Interestingly, these two occasions were back-to-back physics exams at UC Berkeley, and the only two exams that I’ve saddened myself with by that point —
have you kicked the door to 50 Birge so hard it got damaged? Before, I struggled to dismiss them as some hopefully inconsequential six hours in my career. But now, I am glad that I did remember them.
The first was my Physics 112, Statistical Mechanics. It is the only exam I’ve taken where a self-prepared cheat sheet was required. I didn’t quite know what to put on it, wrote something perfunctory in embarrassingly large fonts, and — as you might have guessed — put it away during the exam.
As it soon turned out, I didn’t remember as much from the first half of the course than I thought I did, and missed out on some key “first-steps” to the final problem, and had to throw the entire solution away.
I have written those definitions and equations all down in my course notes, my post-mortem found, but I was too arrogant to spare a second look at them before the exam.
The second —
it took place immediately after 112 across the campus, so please excuse me for kicking the door — was Physics 139, General Relativity. Blimey, that was the only open-book exam in my student career so far. I remember that some questions were quite open ended, or contained descriptions of space time models / wormholes that I was supposed to construct a model of. That was not the kind of thing I was preparing for. Probably, if I’d spent the time indexing the textbook, familiarizing myself with the actual way to abstract a spacetime model into a PDE set, all the equations I’d remembered may be useful then.

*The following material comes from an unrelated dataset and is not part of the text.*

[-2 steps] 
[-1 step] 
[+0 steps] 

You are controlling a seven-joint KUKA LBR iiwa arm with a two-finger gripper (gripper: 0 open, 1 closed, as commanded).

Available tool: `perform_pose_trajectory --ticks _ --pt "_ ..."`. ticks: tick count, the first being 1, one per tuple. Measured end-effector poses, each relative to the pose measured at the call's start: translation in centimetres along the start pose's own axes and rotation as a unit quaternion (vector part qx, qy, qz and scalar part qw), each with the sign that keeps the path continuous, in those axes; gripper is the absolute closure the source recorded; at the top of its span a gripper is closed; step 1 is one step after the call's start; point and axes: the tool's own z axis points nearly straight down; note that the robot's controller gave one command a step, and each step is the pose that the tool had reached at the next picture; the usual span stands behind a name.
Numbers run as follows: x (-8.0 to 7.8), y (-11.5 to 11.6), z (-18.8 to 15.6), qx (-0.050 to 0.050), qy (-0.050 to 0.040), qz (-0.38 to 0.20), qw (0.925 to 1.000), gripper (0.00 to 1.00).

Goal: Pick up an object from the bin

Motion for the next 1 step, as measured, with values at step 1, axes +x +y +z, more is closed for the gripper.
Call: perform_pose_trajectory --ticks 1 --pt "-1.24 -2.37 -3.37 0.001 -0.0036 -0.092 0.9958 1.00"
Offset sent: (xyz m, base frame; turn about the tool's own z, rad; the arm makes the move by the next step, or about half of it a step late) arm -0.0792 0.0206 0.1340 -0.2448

I should have treated this observation with more of the scientific rigor that I pride myself in: remembering all equations do not guarantee understanding of the content, nor ability to solve problems. If one remotely makes the memorization of equations a standard or even a goal, then one might as well start missing out on the exciting stuff in research.
This is not big news, but saying it out loud helps: my career ahead will not be a closed-book exam. And, whether my closed-book exam track records do prove that I’ve learned what I should from those exams
— some people who’s seen my transcripts clearly said no — I need to be extremely careful to decide for myself.

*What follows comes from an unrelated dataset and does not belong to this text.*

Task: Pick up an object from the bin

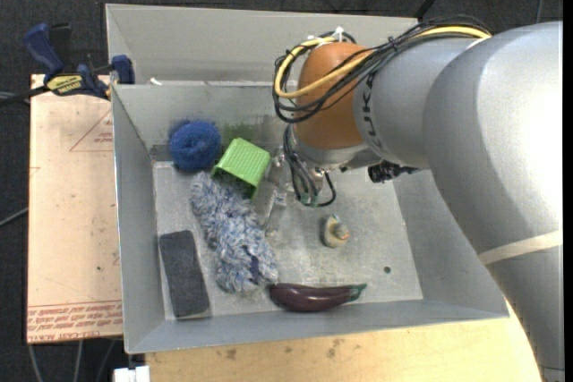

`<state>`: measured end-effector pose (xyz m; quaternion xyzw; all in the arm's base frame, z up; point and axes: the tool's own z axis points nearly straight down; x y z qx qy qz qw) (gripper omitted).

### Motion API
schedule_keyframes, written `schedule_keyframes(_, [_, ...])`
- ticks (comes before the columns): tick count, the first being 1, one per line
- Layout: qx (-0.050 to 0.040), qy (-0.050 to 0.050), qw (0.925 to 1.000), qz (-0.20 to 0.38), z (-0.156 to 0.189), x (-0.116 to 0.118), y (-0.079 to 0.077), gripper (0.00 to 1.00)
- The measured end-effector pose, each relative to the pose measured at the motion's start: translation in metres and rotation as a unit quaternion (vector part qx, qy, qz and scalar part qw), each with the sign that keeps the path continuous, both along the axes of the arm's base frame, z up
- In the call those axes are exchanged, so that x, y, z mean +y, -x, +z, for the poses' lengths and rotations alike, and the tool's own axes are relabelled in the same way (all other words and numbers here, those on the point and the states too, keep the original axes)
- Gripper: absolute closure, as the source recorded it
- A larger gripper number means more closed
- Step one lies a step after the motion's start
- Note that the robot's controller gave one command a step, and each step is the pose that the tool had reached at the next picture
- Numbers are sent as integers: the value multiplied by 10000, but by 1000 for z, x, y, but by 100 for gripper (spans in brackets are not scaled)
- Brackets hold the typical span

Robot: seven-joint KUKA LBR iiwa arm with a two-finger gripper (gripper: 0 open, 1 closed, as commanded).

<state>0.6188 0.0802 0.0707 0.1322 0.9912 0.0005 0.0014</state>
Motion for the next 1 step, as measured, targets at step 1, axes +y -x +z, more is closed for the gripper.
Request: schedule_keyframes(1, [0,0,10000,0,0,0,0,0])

A Nonessential Middle Ground
I’ve oversimplified quite a lot. In fairness, I’ve been definitely smart enough to solve all the book exercises and most of the exam problems thrown at me in my life. That said, chances are, in my speedy production of solutions, I sometimes neglected the real learning process, and, worse, the actual intended learning outcomes, to the extent that my research life needs deep introspection to kickstart.

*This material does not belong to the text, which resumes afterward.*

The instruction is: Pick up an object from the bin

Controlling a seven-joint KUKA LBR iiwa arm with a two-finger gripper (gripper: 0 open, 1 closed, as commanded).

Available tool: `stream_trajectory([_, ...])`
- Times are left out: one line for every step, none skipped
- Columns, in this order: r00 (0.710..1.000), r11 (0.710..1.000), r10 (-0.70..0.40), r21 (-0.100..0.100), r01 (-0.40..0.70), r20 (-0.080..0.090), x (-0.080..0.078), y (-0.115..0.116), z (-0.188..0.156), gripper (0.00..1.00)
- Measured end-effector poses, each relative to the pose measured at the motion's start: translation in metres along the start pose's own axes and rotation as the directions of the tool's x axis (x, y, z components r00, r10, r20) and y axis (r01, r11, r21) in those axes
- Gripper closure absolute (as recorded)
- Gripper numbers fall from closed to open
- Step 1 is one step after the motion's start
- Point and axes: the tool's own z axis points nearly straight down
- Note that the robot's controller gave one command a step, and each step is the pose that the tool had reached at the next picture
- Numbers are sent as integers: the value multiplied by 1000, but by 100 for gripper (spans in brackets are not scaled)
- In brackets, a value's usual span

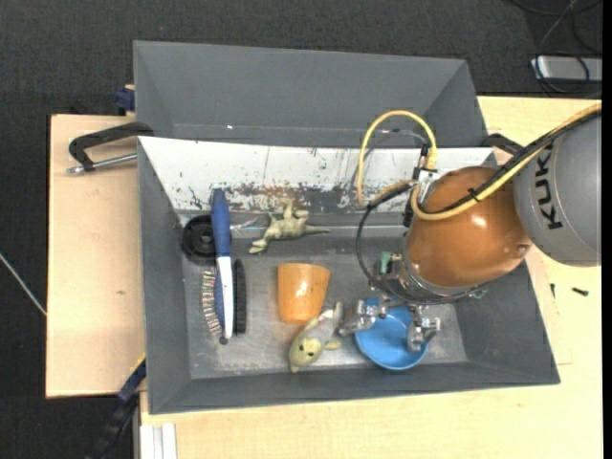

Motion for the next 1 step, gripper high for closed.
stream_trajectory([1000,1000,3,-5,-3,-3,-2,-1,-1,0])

We laugh at the notion that “professional mathematicians are people who multiply big numbers together”, but maybe not as much at “professional mathematicians memorize complicated equations.” However, as we’ve seen now, neither is a good standard to measure intellectual sophistication.
Some “complex-looking” equations just show up in one’s life and stays there after ample exposure and practice, like the Laplacian operator in 3D spherical coordinates — it looks horrendous, but I know it by heart —, or the Maxwell equations.
Some others represent deep relations to grasp — there’s plenty, don’t get me wrong — and a mathematician does handle complex objects as his/her job. But more to the story is a cognizance of priorities, and an open mind that recognizes what is known — possible to be looked up — and what requires collected efforts to become known.
When I was doing my Year 10 Olympiad physics in China, I was struck by both the number of disjoint skills and relations one needs for the exam, and the amount of exercise problems one needs to clear every week. My horrendous time management then shifted my attention to the former.
It wasn’t, arguably and evidently, the best strategy in the business.
Thank goodness I did not fall far behind. Famous last words?